Ingredients of a Story

Notable quotes and thoughts on Combining the Ingredients of a Story from the book Storytelling for User Experience.

Marcus Thomas

Dec 22, 2024

Intro:

Storytelling for User Experience is a book by Whitney Quesenbery & Kevin Brooks, as well as the main text for my Interactive Storytelling class. This weeks chapter focused on the ingredients of a story: perspective, characters, context, imagery, language of the story. As I read through this, I pulled some valuable insights that were both refreshing and gave me a lot to chew on; these are my thoughts on what resonated with me most.

Quote 1:

...when you are crafting a story, you start with the audience. Their relationship to the story, and your purpose in telling them the story, are an important part of your perspective.

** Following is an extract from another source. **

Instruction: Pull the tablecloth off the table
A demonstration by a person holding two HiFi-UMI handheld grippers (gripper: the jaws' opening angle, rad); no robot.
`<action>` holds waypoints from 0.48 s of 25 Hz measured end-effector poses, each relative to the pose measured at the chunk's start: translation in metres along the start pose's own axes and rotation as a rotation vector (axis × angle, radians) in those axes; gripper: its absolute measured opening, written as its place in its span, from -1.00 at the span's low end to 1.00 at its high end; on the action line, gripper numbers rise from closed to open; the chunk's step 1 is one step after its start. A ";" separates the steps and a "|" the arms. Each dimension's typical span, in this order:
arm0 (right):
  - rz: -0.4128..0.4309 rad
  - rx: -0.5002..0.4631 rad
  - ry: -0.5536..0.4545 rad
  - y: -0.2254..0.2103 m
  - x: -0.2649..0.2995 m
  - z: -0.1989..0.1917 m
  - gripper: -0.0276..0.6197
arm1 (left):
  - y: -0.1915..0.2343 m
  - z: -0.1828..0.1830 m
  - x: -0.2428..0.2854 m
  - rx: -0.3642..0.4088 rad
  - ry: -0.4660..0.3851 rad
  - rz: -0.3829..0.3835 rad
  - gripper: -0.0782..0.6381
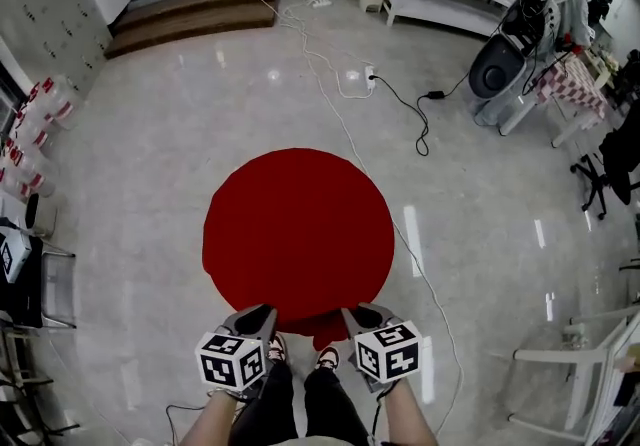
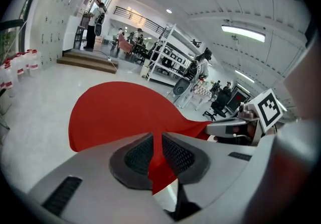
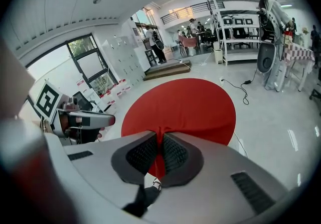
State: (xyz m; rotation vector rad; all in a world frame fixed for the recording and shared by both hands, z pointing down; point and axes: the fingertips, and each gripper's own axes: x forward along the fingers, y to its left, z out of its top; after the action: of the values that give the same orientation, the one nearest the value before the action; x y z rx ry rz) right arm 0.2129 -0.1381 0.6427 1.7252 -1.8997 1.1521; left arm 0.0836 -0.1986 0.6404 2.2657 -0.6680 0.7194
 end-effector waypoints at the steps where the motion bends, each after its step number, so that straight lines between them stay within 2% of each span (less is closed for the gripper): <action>1: -0.005 0.006 -0.002 -0.001 0.000 0.004 -0.84 | 0.002 -0.001 0.000 0.000 0.004 -0.009 -0.57; 6: -0.024 0.028 -0.006 -0.003 0.001 0.022 -0.84 | 0.011 -0.009 0.001 0.039 0.048 -0.056 -0.26; 9: -0.033 0.027 -0.003 -0.003 0.003 0.031 -0.84 | 0.015 -0.023 0.010 0.127 0.109 -0.085 -0.14; 12: -0.042 0.036 -0.004 -0.002 0.002 0.037 -0.84 | 0.022 -0.037 0.023 0.214 0.163 -0.086 -0.11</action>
State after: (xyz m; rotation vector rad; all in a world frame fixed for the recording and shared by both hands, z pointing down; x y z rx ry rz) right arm 0.2240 -0.1665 0.6224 1.7789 -1.8464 1.1746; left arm 0.0752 -0.1925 0.6876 2.3789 -0.4314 0.9603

Knowing one's audience is probably the most important part of storytelling, in my opinion. This quote is a concise insight into understanding that point, and I find it to be a true north for applying this chapter's principles. By nature, I think that we tend to start with our own why for telling our stories, but as UX designers, we are inherently creating products that come from our user's stories, and so it is even more critical that we start from looking outside ourselves and work back inwardly. The users perspectives build the frame for us, and so when we are painting a picture juxtaposing problem and solution, we cannot force our own perspective into the forefront, or else we run the risk of losing our audience before even hooking them in. By meditating on this quote, I realized, that by getting our audience to see themselves in the story we're telling, the solution(s) we present can give them a sense of catharsis as there is a less steep onramp to getting them onboard by the end of it.

Quote 2:

These should not be whimsical decisions, but careful choices to help craft the story.

In my first design job, I worked as a junior marketer for a comedy club. One of my tasks was video editing, where I would post great jokes on social media, as well edit down comedians sets so that they can put them into their reels and study what did or didn't work for different jokes. As such, I watched hundreds if not thousands of hours worth of material, and something that I became really adept at recognizing (particularly for posting a joke on social media) was not just the punchline, but the 'payoff' of when a comedian would tell a story. The difference being, having a great payoff at the end came from the comedians setup to the punchline(s) being a sequence of events that felt plausible, no matter the absurdity of the scenario described, and result in a feeling of there being a resolution, versus a punchline acting as punctuation for that resolution. For great storytellers, in the setup, the characters involved wouldn't do outlandish things just for the sake of something being 'a funny thing to do', but there was a logic behind their actions and reactions within context which would coincidentally be hilarious enough to adapt into a story.

This quote gave me an instant flashback to that time, and I think that translating that technique into use for UX is just as relevant for this profession. I agree with the notion that throwing in whimsical characters or anecdotes for the hell of it doesn't 'punch up' (as comedians say) a story, but rather distracts and can lead to losing your audience. The emotional payoff comes from the intentionality of descriptions and introduction of characters/scenarios/behaviors etc., and not from verbalized intrusive thoughts. In short, we as designers need to be hyper-aware that we're taking our audience on a journey, and not an odyssey.

Quote 3:

Imagery works with all the other ingredients—perspective, context, and character. It makes them memorable by adding word pictures that describe specific details.

To continue with my relation between this chapter and comedy, imagery is truly your bread and butter for 'punching up' your story telling. Finding a balance with adding imagery though is something that is in itself an art. If you add too much, you might just end up with something more akin to creative fiction instead of something grounded in reality, but given some flavor to make the story more easy to chew on and digest. On the opposite end, by adding too little, you end up with a professional briefing. Factual, cold, and disengaging. Having interesting imagery is critical to not fall into recounting events, and develop your story into something that moves people and causes your audience to take with them long after you've told it.

Final Thoughts:

None of these are extra—they are what makes something a story and not just a chronological report

As a final note, this quote gets to the heart of what these ingredients do. They're parts of a whole—inseparable and interweaved with each other—and are staples for serving up stories that touch, move, and inspire.